El pensamiento normativo se alimenta de una serie de mandatos aparentemente irrevocables (y se esconde detrás de ellos) para justificar su conformismo y evitar la entrada de lo nuevo en escena.
Tres de estas distorsiones que fomentan la resistencia al cambio:
1) resignación normativa: «Nada va a cambiar»;
2) fatalismo conformista: «El cambio no es conveniente»; y
3) baja autoeficacia: «No seré capaz de enfrentarme a lo que viene.»
RESIGNACIÓN NORMATIVA: «NADA VA A CAMBIAR»

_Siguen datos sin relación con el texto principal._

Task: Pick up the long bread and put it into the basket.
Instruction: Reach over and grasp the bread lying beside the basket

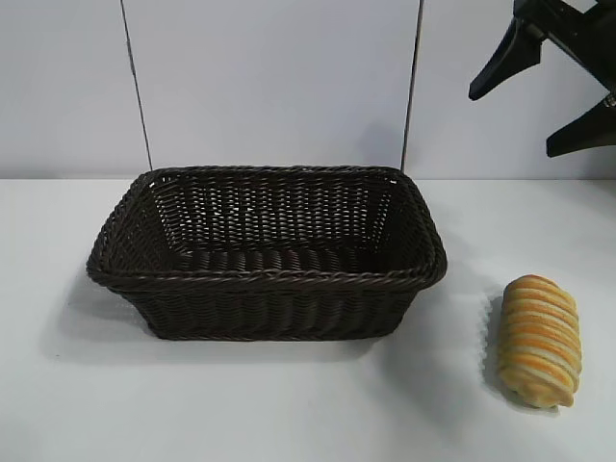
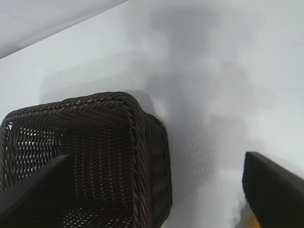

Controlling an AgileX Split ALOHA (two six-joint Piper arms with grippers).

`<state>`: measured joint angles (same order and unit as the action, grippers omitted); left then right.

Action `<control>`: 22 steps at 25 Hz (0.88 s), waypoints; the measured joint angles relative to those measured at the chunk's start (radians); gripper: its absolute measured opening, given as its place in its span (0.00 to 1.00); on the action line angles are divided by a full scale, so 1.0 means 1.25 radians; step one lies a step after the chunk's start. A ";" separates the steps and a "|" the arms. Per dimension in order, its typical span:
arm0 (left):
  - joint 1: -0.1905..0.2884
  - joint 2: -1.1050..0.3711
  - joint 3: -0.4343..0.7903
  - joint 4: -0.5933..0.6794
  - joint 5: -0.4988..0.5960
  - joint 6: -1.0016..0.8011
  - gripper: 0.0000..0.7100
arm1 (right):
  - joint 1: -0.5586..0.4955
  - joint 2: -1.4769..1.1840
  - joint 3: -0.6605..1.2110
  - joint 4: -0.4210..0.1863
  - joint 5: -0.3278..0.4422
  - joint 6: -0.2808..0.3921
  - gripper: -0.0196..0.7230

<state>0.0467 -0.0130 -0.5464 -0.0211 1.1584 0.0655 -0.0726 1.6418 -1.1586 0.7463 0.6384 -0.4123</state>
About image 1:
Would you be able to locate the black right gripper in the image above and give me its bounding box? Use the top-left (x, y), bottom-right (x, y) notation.
top-left (469, 0), bottom-right (616, 157)

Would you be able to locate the long striped bread roll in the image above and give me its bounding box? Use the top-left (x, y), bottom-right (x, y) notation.
top-left (496, 273), bottom-right (584, 410)

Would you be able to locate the dark brown wicker basket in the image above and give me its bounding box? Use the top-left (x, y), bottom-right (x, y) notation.
top-left (86, 165), bottom-right (449, 342)

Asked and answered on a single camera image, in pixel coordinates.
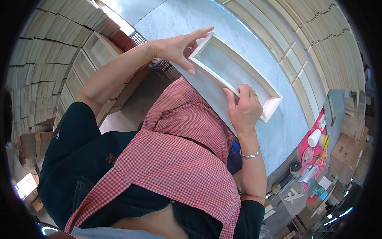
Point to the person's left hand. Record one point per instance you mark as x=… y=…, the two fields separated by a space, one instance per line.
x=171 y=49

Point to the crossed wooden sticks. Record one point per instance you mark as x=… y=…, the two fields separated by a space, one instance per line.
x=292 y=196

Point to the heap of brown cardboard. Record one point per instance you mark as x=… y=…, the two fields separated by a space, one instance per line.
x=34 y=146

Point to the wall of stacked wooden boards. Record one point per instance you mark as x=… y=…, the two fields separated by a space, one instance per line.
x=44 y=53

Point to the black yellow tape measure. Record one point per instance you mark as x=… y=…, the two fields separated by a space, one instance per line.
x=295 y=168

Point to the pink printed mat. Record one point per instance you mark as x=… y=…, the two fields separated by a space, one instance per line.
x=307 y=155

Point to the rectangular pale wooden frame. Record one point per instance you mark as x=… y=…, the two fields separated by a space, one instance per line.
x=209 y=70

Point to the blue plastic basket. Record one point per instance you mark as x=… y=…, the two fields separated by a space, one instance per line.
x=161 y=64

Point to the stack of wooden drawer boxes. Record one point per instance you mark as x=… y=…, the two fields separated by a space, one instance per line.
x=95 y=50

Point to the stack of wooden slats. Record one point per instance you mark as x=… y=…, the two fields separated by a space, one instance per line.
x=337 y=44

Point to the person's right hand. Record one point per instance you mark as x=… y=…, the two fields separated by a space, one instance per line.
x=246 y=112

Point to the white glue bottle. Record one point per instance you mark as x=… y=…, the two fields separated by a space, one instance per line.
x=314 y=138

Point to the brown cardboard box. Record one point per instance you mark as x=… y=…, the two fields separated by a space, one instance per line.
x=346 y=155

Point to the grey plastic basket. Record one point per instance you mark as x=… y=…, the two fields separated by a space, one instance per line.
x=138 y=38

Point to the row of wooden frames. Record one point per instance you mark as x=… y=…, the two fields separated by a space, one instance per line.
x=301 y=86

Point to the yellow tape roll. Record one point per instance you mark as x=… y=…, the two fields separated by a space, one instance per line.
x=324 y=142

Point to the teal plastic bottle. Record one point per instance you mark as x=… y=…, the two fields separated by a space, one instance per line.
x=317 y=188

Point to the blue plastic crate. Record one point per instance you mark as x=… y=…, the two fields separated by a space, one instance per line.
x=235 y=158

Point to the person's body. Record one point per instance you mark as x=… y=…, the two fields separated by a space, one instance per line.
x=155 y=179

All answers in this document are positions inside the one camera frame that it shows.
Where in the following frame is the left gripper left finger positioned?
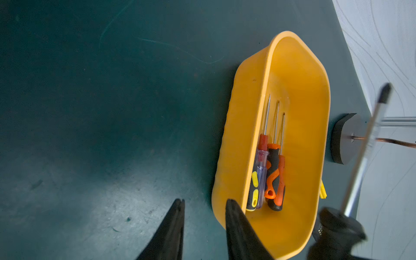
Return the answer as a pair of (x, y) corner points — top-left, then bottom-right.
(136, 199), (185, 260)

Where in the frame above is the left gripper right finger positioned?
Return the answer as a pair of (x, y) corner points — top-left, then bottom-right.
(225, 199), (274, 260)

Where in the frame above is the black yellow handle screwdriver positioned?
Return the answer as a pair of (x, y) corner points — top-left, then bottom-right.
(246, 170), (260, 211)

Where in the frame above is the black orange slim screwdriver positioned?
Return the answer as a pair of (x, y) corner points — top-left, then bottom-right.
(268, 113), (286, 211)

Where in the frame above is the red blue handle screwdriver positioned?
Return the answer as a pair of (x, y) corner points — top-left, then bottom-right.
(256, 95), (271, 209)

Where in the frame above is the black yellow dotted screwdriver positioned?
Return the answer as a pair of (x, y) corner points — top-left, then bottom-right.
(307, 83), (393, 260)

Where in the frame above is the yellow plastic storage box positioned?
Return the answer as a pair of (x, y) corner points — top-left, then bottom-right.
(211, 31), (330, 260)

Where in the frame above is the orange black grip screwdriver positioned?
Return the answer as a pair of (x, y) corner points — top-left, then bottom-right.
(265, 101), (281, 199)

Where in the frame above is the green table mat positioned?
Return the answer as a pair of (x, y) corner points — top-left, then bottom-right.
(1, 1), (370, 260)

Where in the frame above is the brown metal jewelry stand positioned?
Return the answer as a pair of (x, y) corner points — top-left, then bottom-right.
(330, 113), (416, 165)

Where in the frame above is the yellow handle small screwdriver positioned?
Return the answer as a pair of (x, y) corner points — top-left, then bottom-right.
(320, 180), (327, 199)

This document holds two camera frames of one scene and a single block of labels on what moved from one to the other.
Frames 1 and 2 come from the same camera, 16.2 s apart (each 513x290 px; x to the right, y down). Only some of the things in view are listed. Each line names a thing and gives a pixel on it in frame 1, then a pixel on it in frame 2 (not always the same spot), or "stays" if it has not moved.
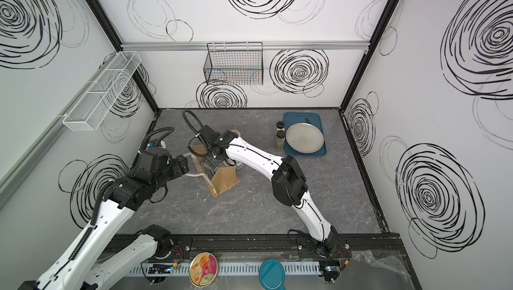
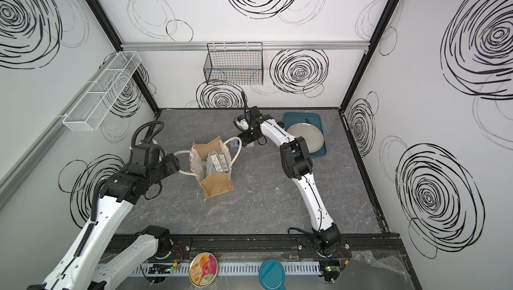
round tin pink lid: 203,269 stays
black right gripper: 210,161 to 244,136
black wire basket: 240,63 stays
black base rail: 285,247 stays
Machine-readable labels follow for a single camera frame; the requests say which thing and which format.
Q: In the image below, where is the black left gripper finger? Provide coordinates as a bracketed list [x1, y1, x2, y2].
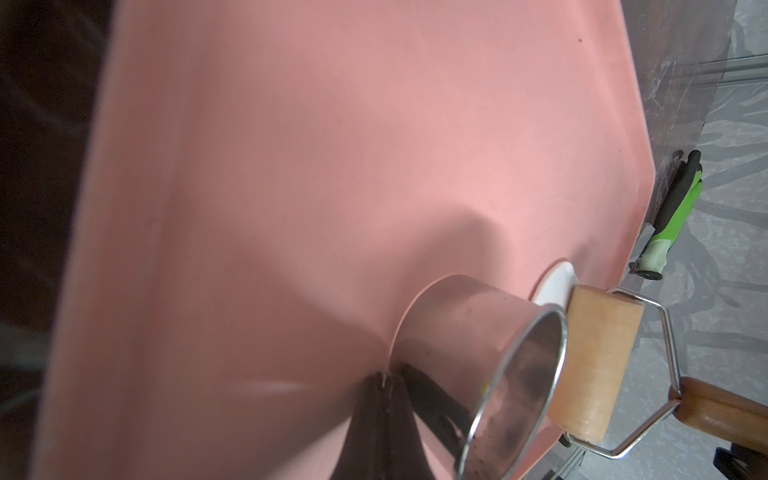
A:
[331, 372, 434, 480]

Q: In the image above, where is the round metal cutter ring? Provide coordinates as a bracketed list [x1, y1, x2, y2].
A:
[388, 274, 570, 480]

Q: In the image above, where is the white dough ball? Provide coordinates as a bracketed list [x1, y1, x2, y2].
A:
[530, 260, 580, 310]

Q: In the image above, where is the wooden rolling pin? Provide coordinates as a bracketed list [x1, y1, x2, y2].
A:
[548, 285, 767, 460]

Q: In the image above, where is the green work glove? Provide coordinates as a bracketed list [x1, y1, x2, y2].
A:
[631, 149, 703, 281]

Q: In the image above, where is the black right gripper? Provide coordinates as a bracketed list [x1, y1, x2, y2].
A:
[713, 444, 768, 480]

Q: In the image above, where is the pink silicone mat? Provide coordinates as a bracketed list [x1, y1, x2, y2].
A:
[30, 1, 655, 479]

La resignación normativa tiene que ver con un pesimismo de línea dura frente al cambio: «Si todo va a seguir igual, ¿para qué intentar modificar lo inmodificable?» Los resignados normativos no mueven un dedo ni colaboran, y utilizan tácticas pasivoagresivas para reafirmar su resistencia al cambio. Pero si el cambio que, supuestamente, no podía ocurrir empieza a concretarse, no saben cómo reaccionar. Algunos hacen mutis por el foro y unos pocos, a regañadientes, aceptan que la modificación ha sido posible. Duela a quien duela: las personas cambian (no todas, pero sí muchas), las organizaciones cambian (lo hacen o desaparecen), los gobiernos cambian (o los cambian), los gustos cambian, los amores sufren mutaciones o se agotan, el sexo se transforma (aunque algunos siguen ensayando la misma posición, a la misma hora, en el mismo lugar y luego preguntan qué estará fallando en la relación), el paisaje se altera, la piel cambia. En fin, la vida misma es un movimiento profundamente variable; y en esa variación constante ella nos enseña que nada permanece igual, tal como afirmaba Buda.